● **What you will do**
The reply should contain only the lines from the start of the records through the line with "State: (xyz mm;", reproduced verbatim and without pictures.

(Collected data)

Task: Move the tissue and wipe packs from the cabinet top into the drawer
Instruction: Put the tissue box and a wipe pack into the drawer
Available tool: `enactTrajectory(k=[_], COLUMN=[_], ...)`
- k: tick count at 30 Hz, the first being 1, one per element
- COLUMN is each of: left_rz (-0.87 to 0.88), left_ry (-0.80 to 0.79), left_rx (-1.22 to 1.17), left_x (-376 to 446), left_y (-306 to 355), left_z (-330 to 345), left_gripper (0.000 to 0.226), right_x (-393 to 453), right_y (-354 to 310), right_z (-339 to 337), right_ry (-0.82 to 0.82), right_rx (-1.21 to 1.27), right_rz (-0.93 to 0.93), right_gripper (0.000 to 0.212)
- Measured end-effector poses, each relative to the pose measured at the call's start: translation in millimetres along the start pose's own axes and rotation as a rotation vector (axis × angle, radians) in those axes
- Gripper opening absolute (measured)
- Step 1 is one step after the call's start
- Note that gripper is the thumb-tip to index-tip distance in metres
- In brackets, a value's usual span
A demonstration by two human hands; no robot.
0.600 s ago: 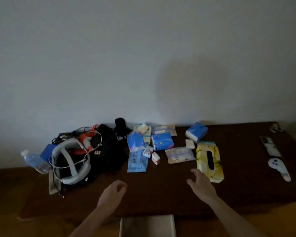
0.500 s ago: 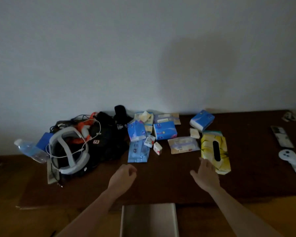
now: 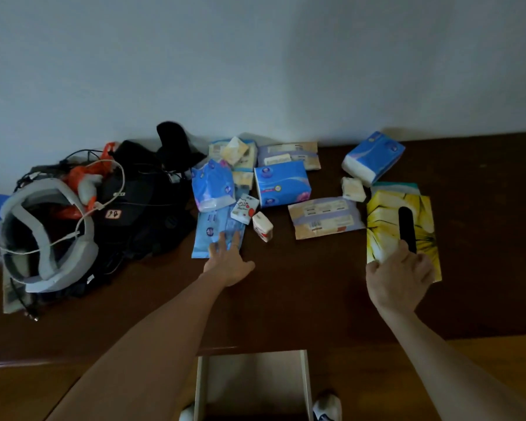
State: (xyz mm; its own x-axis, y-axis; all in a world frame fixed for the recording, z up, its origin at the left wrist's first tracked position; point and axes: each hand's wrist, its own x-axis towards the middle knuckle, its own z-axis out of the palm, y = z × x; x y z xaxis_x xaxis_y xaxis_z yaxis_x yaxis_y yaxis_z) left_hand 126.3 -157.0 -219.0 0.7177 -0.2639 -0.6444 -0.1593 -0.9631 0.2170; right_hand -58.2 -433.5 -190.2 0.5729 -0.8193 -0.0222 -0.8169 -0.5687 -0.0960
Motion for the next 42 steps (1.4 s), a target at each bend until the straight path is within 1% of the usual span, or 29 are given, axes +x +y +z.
enactTrajectory(k=[2,3,5,7,9,11,12,13,15,17,21,25,27,29,32,36,39,42], left_rz=[0.007,0.016,0.040,0.030,-0.011,-0.004,0.002,0.010,0.045,0.091,0.164,0.139,0.124,0.133,0.152,0.250,0.193,0.106], left_ry=[0.040,0.073,0.180,0.272,0.294,0.277,0.270,0.257,0.242,0.298,0.418,0.478,0.463,0.430,0.429,0.494,0.453,0.380], left_rx=[0.102,0.152,0.231,0.270,0.293,0.363,0.352,0.305,0.182,0.040,-0.125,-0.298,-0.314,-0.272,-0.197,-0.106,-0.104,-0.100], left_x=[-2.1,-8.3,-25.8,-49.9,-77.6,-101.9,-110.9,-118.6,-134.7,-155.5,-203.5,-240.2,-257.3,-273.4,-292.1,-294.3,-271.6,-228.6], left_y=[-2.3,-4.3,-7.5,-11.3,-18.7,-27.9,-33.5,-39.0,-49.7,-64.0,-96.1,-125.3,-140.1,-153.4,-168.1,-180.3,-197.2,-215.5], left_z=[5.1,7.3,13.7,27.8,49.4,68.2,73.9,77.4,82.2,86.3,88.1,82.2,86.5,98.7,127.2,171.4,217.9,269.5], left_gripper=[0.102,0.099,0.084,0.063,0.046,0.037,0.035,0.034,0.027,0.021,0.018,0.016,0.013,0.013,0.018,0.014,0.016,0.015], right_x=[-3.6,-8.6,-20.3,-34.4,-50.4,-67.3,-76.7,-86.9,-113.3,-150.2,-235.1,-305.4,-334.3,-353.5,-366.4,-366.8,-361.2,-349.4], right_y=[0.0,-1.0,-3.6,-5.3,-4.6,-3.1,-2.0,-1.4,-1.7,-3.0,-1.8,2.3,5.7,11.4,20.8,25.4,22.6,16.4], right_z=[-0.3,-2.4,-5.5,-9.9,-13.2,-17.3,-18.6,-19.7,-20.7,-20.0,-23.3,-28.6,-26.1,-17.9,6.6,49.7,99.0,161.6], right_ry=[-0.003,-0.019,-0.043,-0.066,-0.076,-0.071,-0.065,-0.072,-0.145,-0.198,-0.210,-0.227,-0.295,-0.418,-0.616,-0.863,-0.949,-0.952], right_rx=[-0.003,-0.001,0.006,0.014,0.032,0.043,0.025,-0.010,-0.088,-0.118,-0.080,0.061,0.152,0.168,0.135,0.131,0.107,0.082], right_rz=[0.008,0.020,0.024,0.019,-0.004,-0.049,-0.079,-0.102,-0.101,-0.064,0.021,0.155,0.235,0.248,0.135,0.020,-0.060,-0.177], right_gripper=[0.068,0.068,0.070,0.071,0.070,0.071,0.072,0.074,0.081,0.087,0.092,0.093,0.096,0.094,0.084,0.084,0.083,0.080])
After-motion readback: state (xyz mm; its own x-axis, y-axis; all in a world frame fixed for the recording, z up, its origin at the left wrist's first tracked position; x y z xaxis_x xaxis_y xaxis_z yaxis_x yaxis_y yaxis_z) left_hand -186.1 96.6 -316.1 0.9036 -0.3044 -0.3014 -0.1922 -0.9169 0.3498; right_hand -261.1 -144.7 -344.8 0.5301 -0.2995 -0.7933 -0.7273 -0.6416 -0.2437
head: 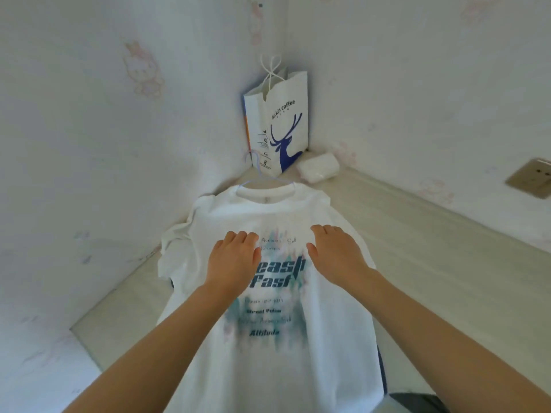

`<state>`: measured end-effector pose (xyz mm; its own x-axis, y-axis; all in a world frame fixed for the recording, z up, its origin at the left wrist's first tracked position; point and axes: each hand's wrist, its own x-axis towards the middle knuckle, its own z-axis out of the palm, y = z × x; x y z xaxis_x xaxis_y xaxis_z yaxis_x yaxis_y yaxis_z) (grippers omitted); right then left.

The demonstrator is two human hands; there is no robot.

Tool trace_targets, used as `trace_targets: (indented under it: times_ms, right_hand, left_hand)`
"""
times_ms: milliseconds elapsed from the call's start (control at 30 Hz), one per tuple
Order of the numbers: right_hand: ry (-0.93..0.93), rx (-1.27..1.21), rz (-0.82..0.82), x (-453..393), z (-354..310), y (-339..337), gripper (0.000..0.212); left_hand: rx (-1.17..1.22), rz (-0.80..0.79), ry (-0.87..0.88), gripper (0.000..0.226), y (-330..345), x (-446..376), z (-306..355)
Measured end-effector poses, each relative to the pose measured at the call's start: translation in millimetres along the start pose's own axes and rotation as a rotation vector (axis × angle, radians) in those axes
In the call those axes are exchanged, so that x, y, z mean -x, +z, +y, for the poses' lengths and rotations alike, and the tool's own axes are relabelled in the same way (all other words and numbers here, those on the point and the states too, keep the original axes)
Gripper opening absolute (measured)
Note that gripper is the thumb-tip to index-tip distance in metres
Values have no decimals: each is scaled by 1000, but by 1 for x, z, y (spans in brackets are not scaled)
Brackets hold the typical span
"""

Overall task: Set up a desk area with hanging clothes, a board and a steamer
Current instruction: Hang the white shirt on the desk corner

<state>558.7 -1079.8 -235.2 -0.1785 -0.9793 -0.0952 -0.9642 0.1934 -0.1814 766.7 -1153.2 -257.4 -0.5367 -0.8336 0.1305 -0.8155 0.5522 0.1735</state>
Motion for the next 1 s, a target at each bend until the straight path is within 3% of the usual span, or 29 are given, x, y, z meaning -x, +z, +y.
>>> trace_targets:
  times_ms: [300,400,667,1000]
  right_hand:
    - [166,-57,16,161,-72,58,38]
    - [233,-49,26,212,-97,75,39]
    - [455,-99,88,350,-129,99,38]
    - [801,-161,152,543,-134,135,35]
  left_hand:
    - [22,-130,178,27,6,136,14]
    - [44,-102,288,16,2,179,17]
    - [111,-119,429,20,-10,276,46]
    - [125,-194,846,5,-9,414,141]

● **Exercise solution**
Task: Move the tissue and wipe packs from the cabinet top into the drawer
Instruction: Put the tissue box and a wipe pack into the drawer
Available tool: `enactTrajectory(k=[_], COLUMN=[_], ...)`
- k: tick count at 30 Hz, the first being 1, one per element
- COLUMN is each of: left_rz (-0.87 to 0.88), left_ry (-0.80 to 0.79), left_rx (-1.22 to 1.17), left_x (-376 to 446), left_y (-306 to 355), left_z (-330 to 345), left_gripper (0.000 to 0.226), right_x (-393 to 453), right_y (-354 to 310), right_z (-339 to 337), right_ry (-0.82 to 0.82), right_rx (-1.21 to 1.27), right_rz (-0.93 to 0.93), right_gripper (0.000 to 0.212)
- Measured end-effector poses, each relative to the pose measured at the call's start: translation in millimetres along the start pose's own axes and rotation as a rotation vector (axis × angle, radians) in those axes
- Gripper opening absolute (measured)
- Step 1 is one step after the call's start
- Note that gripper is the thumb-tip to index-tip distance in metres
- In brackets, a value's usual span
A demonstration by two human hands; no robot.
0.600 s ago: 
0.500 s ago: 
now: 
State: (xyz mm; its own x-axis, y-axis; all in a world frame fixed for the recording, z up, its origin at the left wrist's first tracked position; point and axes: each hand's wrist, its own x-axis towards the middle knuckle, its own z-axis out of the palm, y = z × x; x y z xaxis_x xaxis_y xaxis_z yaxis_x yaxis_y yaxis_z) left_hand 126.3 -157.0 -219.0 0.7177 -0.2639 -0.6444 -0.1593 -0.9631 0.2170; right_hand -58.2 -433.5 -190.2 0.5729 -0.8193 -0.0222 -0.8169 -0.5687 -0.0960

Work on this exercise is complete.